Trump has been warming up in public, addressing both a Philadelphia arena rally Saturday and a gathering of Christian conservatives at a conference in Washington.
Trump mocked Biden for taking time to prepare and the moderators he will face. “He’s sleeping now because they want to get him good and strong,” Trump said in Philadelphia. “Think of it. There is no audience. It’s like death.”

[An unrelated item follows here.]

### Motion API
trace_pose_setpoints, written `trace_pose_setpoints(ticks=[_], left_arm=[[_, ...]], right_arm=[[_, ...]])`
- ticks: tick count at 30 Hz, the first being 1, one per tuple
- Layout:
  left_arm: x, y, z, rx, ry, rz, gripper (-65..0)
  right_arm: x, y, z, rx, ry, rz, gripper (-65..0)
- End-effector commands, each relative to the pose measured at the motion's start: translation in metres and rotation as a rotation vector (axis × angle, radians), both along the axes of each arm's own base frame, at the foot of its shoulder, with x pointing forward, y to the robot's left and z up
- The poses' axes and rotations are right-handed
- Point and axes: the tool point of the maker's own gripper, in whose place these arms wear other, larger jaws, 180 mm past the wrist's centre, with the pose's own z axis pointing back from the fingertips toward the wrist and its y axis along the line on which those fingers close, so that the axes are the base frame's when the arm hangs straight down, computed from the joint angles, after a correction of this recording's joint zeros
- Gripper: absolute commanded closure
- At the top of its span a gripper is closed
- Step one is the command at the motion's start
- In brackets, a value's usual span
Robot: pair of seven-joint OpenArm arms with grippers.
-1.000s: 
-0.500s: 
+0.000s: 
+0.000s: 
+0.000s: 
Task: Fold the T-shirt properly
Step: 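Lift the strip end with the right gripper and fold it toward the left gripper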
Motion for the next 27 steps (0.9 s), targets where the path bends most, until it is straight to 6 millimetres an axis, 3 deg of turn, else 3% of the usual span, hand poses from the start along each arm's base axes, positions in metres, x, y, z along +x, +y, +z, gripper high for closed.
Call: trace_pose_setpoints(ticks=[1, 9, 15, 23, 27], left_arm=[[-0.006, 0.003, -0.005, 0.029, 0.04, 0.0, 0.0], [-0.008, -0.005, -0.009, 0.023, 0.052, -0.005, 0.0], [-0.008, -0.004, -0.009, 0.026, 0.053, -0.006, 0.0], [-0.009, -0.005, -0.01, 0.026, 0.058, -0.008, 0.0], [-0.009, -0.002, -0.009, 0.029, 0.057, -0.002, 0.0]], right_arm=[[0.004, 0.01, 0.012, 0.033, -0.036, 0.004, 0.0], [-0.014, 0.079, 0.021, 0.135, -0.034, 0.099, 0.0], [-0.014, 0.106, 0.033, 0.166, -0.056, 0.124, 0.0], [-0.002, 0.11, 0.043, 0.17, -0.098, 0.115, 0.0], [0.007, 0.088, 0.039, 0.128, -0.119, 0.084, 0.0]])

Trump also asked supporters at the rally how he should handle Biden, suggesting he may not have fully embraced the advice of his campaign team. “Should I be tough and nasty and just say, ‘You’re the worst president in history,’ or should I be nice and calm and let him speak?” Trump asked. He laughed when a member of the audience suggested a “50/50” approach, and then answered his own question: “Be tough. Be tough.”
The Trump team in recent weeks has opted for more informal policy sessions with different outside supporters, according to people familiar with the planning. Sens. J.D. Vance (R-Ohio), Marco Rubio (R-Fla.), and Bill Hagerty (R-Tenn.) are among those who have helped Trump in preparing. Vance participated in a session about the economy, according to a person familiar with the meeting, who like others spoke on the condition of anonymity because they were not authorized to speak publicly.
The approach reflects the challenges Trump advisers have had in past elections trying to get Trump to sit for conventional debate preparations. People involved in the sessions before the first debate of the 2020 cycle have described it as a chaotic environment, with little rehearsal actually taking place. The campaign has adopted the position this year that traditional prep is not needed.
“President Trump takes on numerous tough interviews every single week and delivers lengthy rally speeches while standing, demonstrating elite stamina,” Trump senior adviser Jason Miller said in a statement. “He does not need to be programmed by staff.”
But there are signs that Trump was moving away from the doddering caricature he has long tried to paint about his opponent. In a recent interview on the “All-In” podcast, the former president took a different tone.
“I assume he’s going to be somebody that will be a worthy debater,” Trump said on the podcast. “I don’t want to underestimate him.”